_TASK_
Could you retype, exactly as written, every line from the top of the records through the line that contains "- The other"?

_MATERIALS PROVIDED_
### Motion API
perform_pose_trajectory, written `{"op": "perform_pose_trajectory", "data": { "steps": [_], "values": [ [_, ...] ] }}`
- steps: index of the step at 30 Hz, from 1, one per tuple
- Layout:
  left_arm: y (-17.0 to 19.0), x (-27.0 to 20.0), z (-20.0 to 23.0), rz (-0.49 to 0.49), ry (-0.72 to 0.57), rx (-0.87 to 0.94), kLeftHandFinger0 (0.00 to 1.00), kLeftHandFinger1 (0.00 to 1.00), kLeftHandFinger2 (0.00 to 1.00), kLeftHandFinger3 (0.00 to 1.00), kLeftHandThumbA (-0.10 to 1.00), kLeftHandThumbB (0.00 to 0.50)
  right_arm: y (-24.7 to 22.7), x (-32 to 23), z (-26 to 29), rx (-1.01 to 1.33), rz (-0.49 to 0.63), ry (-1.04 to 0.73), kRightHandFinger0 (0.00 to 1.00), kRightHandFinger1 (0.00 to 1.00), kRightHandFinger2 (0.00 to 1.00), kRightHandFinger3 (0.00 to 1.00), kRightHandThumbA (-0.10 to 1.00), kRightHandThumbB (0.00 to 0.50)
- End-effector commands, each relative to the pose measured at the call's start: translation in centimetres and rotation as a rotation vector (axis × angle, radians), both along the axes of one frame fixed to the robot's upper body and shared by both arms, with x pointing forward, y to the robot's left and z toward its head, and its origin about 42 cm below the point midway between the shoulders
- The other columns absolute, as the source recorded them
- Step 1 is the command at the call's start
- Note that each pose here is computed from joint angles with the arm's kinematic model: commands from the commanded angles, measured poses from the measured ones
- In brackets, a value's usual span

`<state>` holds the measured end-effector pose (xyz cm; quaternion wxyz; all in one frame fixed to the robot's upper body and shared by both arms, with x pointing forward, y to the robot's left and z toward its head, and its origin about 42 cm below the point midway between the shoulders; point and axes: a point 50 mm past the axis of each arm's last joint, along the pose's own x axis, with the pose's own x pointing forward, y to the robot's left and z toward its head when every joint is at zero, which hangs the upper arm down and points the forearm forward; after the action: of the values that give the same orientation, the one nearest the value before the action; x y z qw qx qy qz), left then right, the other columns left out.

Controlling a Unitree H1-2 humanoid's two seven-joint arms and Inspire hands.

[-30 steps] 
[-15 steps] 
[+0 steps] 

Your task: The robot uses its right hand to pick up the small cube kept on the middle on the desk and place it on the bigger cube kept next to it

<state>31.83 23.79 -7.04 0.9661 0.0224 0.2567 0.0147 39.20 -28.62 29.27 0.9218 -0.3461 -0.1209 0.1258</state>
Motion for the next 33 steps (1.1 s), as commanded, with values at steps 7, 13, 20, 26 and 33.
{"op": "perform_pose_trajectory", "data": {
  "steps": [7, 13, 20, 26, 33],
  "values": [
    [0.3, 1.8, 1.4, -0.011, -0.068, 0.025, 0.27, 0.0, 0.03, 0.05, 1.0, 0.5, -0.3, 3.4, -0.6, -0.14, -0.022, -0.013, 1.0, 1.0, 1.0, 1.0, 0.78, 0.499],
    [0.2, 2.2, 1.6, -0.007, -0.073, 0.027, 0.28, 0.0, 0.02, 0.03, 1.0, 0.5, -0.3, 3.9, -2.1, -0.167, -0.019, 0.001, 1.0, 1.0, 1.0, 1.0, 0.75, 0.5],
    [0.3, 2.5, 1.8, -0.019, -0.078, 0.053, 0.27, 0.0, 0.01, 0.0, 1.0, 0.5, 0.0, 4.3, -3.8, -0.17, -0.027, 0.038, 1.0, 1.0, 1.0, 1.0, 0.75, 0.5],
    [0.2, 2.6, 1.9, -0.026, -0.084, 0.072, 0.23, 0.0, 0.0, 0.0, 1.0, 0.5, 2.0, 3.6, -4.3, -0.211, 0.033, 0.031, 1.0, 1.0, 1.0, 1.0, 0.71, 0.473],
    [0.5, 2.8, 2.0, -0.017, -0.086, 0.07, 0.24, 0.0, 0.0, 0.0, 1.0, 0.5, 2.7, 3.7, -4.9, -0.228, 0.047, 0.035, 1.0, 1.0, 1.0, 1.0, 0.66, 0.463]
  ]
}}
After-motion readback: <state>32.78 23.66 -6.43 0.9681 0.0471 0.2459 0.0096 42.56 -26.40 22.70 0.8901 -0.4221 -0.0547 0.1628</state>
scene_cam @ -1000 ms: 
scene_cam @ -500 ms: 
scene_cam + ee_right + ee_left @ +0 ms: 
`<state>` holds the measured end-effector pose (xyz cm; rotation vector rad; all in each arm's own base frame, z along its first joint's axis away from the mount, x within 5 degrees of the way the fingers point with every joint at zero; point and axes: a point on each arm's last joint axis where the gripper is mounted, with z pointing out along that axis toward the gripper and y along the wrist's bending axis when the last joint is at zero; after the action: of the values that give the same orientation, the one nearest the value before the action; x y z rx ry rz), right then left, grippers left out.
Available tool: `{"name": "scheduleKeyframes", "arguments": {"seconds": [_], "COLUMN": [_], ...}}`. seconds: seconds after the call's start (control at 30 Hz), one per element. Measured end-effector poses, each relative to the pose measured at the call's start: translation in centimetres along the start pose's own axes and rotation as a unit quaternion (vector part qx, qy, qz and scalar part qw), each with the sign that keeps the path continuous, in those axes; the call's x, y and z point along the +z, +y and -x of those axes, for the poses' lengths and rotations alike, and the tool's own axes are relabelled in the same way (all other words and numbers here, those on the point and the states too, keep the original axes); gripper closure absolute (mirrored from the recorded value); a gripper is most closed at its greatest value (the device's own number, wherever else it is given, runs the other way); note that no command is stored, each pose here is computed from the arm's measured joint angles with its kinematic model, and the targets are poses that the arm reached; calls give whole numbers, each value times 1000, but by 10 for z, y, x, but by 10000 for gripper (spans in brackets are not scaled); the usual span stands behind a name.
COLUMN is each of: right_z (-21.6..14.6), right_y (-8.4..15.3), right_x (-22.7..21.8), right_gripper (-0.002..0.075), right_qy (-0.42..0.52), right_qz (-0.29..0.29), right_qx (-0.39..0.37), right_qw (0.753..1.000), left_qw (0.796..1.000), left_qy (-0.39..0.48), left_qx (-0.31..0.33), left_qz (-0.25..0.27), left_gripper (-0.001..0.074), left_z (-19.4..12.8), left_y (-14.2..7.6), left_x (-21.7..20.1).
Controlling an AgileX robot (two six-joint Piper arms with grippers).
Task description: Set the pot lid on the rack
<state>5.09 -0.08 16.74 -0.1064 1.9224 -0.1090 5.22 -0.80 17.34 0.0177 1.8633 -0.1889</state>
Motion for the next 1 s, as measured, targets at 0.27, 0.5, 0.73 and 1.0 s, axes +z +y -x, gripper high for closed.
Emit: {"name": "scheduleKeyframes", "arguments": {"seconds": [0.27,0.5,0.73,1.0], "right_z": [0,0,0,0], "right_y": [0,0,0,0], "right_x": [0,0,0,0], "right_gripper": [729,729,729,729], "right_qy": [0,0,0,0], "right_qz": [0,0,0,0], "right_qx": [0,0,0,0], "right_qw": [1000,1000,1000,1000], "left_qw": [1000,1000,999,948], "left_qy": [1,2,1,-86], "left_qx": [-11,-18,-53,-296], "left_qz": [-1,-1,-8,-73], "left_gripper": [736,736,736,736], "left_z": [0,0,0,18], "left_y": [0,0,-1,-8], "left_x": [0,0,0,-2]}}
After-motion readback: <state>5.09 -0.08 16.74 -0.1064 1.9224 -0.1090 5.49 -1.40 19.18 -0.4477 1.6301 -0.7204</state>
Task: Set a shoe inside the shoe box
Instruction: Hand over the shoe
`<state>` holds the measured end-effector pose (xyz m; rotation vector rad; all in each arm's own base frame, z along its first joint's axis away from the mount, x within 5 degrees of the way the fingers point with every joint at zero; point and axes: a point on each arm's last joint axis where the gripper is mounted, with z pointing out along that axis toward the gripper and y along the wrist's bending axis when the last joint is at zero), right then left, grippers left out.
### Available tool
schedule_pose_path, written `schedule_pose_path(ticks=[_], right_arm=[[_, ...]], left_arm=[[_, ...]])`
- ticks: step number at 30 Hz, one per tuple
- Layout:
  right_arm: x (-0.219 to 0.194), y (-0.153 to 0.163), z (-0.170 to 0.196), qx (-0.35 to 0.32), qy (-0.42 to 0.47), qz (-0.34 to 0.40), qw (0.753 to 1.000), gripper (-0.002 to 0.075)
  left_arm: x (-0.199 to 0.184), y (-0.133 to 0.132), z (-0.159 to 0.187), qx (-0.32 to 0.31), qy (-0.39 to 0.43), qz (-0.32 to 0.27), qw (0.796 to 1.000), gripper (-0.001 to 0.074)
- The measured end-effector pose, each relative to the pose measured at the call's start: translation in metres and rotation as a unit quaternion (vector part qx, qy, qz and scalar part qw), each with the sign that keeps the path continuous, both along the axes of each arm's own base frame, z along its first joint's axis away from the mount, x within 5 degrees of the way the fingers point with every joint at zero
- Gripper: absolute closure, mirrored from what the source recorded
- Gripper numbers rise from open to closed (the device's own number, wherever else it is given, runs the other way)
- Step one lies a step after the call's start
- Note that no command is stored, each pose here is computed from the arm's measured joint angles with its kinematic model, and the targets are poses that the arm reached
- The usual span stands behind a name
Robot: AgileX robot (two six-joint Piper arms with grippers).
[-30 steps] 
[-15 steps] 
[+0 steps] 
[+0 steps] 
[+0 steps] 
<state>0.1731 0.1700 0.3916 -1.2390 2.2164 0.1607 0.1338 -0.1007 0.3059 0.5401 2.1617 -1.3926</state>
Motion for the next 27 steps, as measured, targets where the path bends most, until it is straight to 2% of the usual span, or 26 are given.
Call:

_EXERCISE RESPONSE_
### Motion API
perform_pose_trajectory, written `{"op": "perform_pose_trajectory", "data": { "steps": [_], "values": [ [_, ...] ] }}`
- steps: index of the step at 30 Hz, from 1, one per tuple
- Layout:
  left_arm: y (-17.0 to 19.0), x (-27.0 to 20.0), z (-20.0 to 23.0), rz (-0.49 to 0.49), ry (-0.72 to 0.57), rx (-0.87 to 0.94), kLeftHandFinger0 (0.00 to 1.00), kLeftHandFinger1 (0.00 to 1.00), kLeftHandFinger2 (0.00 to 1.00), kLeftHandFinger3 (0.00 to 1.00), kLeftHandThumbA (-0.10 to 1.00), kLeftHandThumbB (0.00 to 0.50)
  right_arm: y (-24.7 to 22.7), x (-32 to 23), z (-26 to 29), rx (-1.01 to 1.33), rz (-0.49 to 0.63), ry (-1.04 to 0.73), kRightHandFinger0 (0.00 to 1.00), kRightHandFinger1 (0.00 to 1.00), kRightHandFinger2 (0.00 to 1.00), kRightHandFinger3 (0.00 to 1.00), kRightHandThumbA (-0.10 to 1.00), kRightHandThumbB (0.00 to 0.50)
- End-effector commands, each relative to the pose measured at the call's start: translation in centimetres and rotation as a rotation vector (axis × angle, radians), both along the axes of one frame fixed to the robot's upper body and shared by both arms, with x pointing forward, y to the robot's left and z toward its head, and its origin about 42 cm below the point midway between the shoulders
- The other columns absolute, as the source recorded them

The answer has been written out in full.